Cottonera: A Tale of Three Cities (plus Kalkara)

The night we arrived in Malta, after midnight, the taxi driver zoomed us through the streets of Valletta to our hotel. Speeding through a Venetian archway here and clattering across a stone paved street there, we immediately got the sense that Malta wasn't going to be the built-up resort we'd feared. Our hotel was well-worn and we were well-spent. The odd, lively man who showed us our room implored us to go to the roof deck before bed. "You will love it," he said in the strange islander/Italian/British accent that we've now come to recognize as Maltese.

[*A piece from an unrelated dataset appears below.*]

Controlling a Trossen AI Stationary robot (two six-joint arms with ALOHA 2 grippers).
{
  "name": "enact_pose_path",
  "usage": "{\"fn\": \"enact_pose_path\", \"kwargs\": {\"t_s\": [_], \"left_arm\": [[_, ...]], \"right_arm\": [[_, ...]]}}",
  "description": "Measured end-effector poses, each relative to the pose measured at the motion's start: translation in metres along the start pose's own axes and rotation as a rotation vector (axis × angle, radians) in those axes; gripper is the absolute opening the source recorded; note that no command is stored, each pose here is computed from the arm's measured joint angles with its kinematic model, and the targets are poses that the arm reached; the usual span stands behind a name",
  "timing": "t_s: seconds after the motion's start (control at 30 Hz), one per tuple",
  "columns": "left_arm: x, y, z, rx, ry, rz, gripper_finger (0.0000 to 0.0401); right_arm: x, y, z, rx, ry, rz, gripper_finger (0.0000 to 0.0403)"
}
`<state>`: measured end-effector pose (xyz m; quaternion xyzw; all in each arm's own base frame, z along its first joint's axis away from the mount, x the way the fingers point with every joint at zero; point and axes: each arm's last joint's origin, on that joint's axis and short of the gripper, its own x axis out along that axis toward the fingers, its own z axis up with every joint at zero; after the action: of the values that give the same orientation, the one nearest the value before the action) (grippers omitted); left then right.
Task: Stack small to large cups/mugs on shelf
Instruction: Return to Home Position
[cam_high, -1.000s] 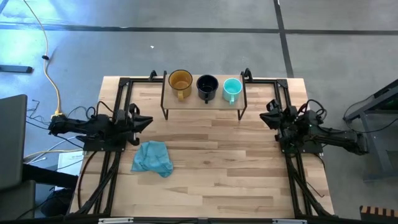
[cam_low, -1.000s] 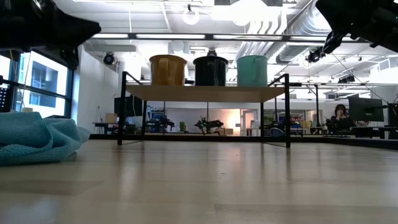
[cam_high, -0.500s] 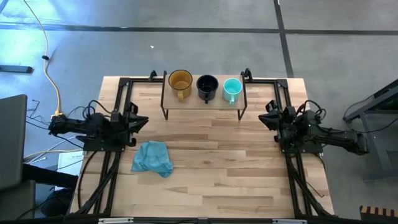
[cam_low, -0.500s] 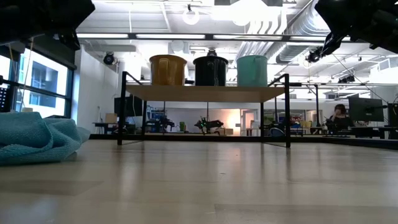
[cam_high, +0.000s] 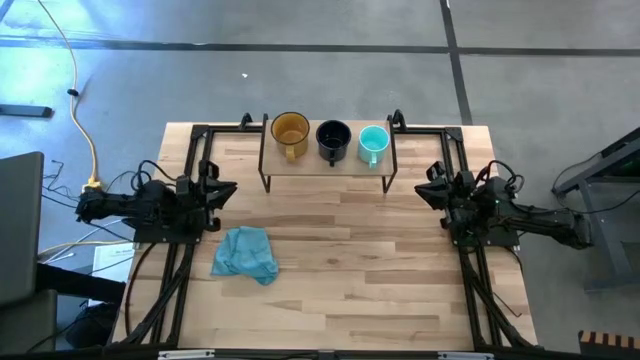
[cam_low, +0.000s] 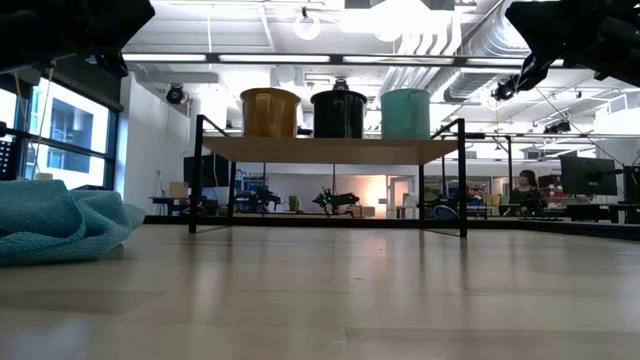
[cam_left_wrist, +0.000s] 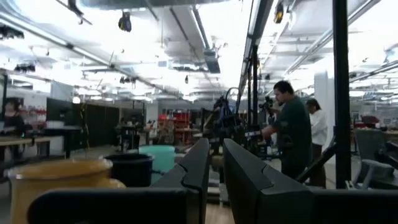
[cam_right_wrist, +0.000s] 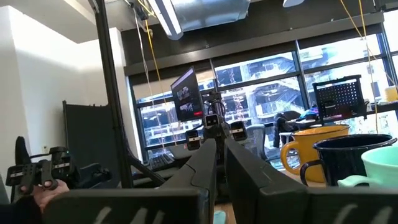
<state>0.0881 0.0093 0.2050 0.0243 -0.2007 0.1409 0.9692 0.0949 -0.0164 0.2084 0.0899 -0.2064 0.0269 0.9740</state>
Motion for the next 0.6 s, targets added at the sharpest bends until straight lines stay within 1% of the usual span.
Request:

It was from the roof deck that we got our first, real sight of Malta - a view of the Three Cities. It was magical.
While our visit to Fort Rinella was a disappointment, the walk there gave us a closer look at Cottonera - comprised of the Three Cities we'd stared at from afar along with the town of Kalkara. With its fortified walls, called the Cottonera Lines, its castle and its historic significance, we thought that the area would feel like a staid tourist attraction. As it turns out, the trio of "cities," Conspicua, Vittoriosa and Senglea, are simple, workaday towns. Add in Kalkara and you have a stretch of neighborhood Malta, a big slice of local color. It was the longest we've walked without seeing a single postcard stand.
Vittoriosa, Senglea and Kalkara stick out into the Grand Harbour like fingers. (Conspicua is inland). The inlets are named "creeks" - a quaint word for the strips of water upon which these towns have been dependent for their livelihood for centuries. Each 'creek,' has a distinctive character which bleeds into the neighborhoods around it. All of the Cottonera area was bombed consistently and heavily during World War II and Senglea was completely obliterated. The inlet here, French Creek, feels very post-war. Its more modern and industrial, lined with wharfs dry docks and factory space with retro branding still painted on its walls.
Some people believe that Kalkara Creek, two inlets over from French Creek, was the very first site of habitation in Malta - a shelter for arriving boats to pull in from nearby Sicily. It's mostly unsubstantiated legend. What's known for sure is that the towns around it have been simple fishing village for centuries. Boats bob in the super clear water and men sit midday at nearby Seaman's Bar. Boats sit parallel-parked under hanging laundry.
The fishermen of Kalkara Creek have one of the most spectacular views in Malta, looking across the Grand Harbour at Valletta. Fort St. Angelo, the iconic fortress at the center of the Three Cities, peers down from Vittoriosa's hill peninsula. At the beginning of this month, it was announced that 13.4 million euros have been allotted for the restoration of the castle. Who knows how long the facelift will take, but there's no doubt that the influx of tourists will alter the little creek at its foot and its townspeople.
Vittoriosa itself already gets the most attention in Cottonera, as it has the 16th century fort, the Maritime Museum, the Inquisitor's Palace and a dock for harbor cruises. The streets are labyrinthine and lined with flower boxes, the churches are plentiful and grand. Still, it feels like a community closely tied to the sea that surrounds it. Above, teenage boys make their way back to the Maritime Institute after lunch.
Its marina is filled with yachts and lined with a handful of generic cafes. The 17th century Captain-General's Palace now houses a casino - part of the Cottonera Waterfront "regeneration project," which also included the construction of a big hotel and the "St. Angelo Mansions," containing over a hundred luxury apartments. The project's website promises that this is "destined to become one of the most prestigious marinas for large yachts."
What that will mean for the Three Cities and Kalkara only time will tell. For now, Cottonera was as magical up close as it looked across the night-black water from our rooftop that first night. If we'd walked through and saw only tourist attractions and glittering luxury boats from foreign countries it wouldn't have been nearly as interesting, it would have been what we were expecting. And how can something feel like 'magic' without the element of surprise?